== Exercise ==
Show, from the entries below, every line in which "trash" appears.

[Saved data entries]
Segment Open

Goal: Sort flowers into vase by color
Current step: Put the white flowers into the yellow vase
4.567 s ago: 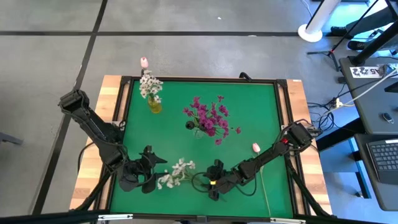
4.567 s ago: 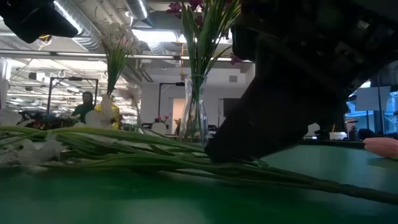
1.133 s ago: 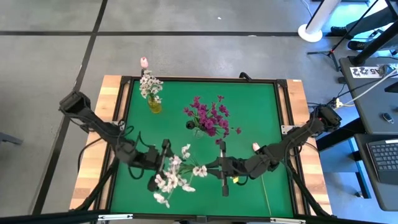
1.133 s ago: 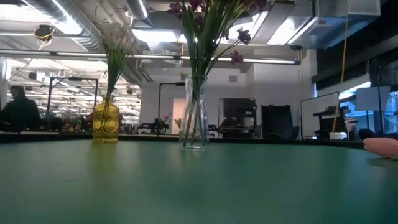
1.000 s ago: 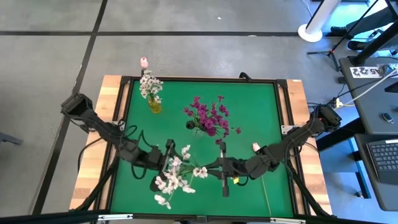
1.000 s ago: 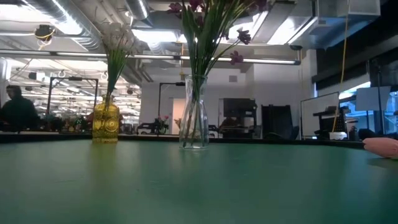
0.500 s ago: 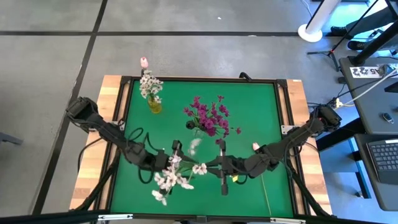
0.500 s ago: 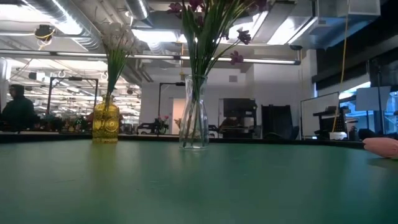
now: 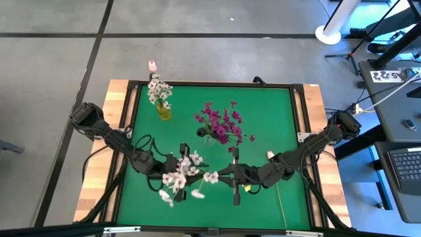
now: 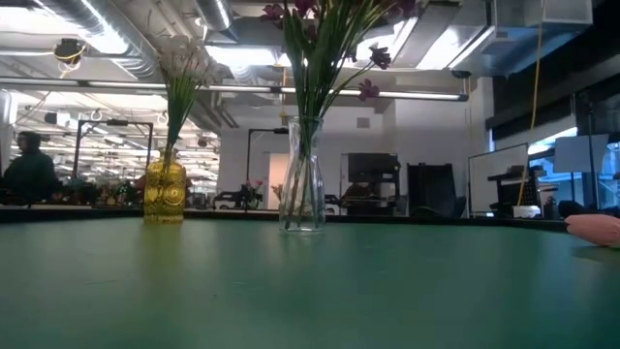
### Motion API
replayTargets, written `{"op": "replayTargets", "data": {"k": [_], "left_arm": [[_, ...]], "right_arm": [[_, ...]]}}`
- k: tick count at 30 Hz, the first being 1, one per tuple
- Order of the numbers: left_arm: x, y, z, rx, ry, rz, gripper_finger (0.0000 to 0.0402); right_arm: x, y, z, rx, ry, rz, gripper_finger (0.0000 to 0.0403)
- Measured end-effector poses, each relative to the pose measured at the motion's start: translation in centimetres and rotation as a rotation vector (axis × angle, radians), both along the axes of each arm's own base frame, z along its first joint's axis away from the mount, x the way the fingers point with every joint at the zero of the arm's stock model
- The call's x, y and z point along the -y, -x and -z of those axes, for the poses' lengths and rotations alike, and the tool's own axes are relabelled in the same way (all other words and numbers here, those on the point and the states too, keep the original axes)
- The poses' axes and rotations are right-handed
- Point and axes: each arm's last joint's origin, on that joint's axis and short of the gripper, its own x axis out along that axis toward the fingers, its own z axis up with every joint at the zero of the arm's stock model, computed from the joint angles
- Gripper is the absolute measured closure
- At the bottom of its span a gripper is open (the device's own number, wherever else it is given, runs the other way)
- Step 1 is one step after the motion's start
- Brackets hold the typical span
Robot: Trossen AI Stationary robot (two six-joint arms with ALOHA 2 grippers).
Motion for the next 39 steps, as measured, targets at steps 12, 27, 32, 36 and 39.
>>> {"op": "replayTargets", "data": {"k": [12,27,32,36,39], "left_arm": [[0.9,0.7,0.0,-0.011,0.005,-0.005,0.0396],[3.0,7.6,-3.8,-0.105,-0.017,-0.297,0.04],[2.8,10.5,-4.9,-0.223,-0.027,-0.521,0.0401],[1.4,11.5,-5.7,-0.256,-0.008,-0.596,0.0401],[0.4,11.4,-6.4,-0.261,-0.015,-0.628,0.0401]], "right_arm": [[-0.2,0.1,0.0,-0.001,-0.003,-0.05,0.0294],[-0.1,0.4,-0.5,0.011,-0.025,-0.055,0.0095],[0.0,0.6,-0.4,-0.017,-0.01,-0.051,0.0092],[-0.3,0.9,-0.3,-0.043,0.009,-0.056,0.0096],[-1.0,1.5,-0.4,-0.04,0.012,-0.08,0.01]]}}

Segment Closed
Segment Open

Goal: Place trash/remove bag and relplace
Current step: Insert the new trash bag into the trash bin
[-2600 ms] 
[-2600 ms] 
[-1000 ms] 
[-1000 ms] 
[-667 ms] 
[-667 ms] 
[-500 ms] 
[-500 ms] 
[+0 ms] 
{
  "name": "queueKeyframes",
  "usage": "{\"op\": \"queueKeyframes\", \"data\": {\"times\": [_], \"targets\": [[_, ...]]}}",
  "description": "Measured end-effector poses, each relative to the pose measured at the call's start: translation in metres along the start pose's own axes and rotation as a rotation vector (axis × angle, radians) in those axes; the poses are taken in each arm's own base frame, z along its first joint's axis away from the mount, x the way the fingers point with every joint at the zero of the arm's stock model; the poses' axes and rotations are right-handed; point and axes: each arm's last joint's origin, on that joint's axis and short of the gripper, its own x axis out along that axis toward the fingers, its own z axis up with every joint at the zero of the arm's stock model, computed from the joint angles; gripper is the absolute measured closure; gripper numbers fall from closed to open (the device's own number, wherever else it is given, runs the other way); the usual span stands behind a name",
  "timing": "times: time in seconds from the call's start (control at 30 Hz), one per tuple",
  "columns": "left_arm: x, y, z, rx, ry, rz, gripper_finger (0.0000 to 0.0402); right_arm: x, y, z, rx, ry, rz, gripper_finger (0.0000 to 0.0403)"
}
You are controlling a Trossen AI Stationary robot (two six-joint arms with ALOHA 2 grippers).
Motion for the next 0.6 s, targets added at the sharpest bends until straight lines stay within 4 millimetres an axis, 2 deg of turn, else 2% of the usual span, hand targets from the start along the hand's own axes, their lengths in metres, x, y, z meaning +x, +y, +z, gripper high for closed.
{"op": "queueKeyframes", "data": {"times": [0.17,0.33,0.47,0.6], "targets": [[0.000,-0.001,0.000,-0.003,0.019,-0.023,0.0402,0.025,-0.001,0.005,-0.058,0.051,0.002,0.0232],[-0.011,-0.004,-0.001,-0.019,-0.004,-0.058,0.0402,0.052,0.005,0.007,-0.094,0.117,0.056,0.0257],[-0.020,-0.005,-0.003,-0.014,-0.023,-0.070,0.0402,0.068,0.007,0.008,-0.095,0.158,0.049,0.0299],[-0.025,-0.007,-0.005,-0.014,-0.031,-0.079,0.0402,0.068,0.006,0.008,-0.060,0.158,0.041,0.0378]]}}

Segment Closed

== Answer to this task ==
Goal: Place trash/remove bag and relplace
Current step: Insert the new trash bag into the trash bin

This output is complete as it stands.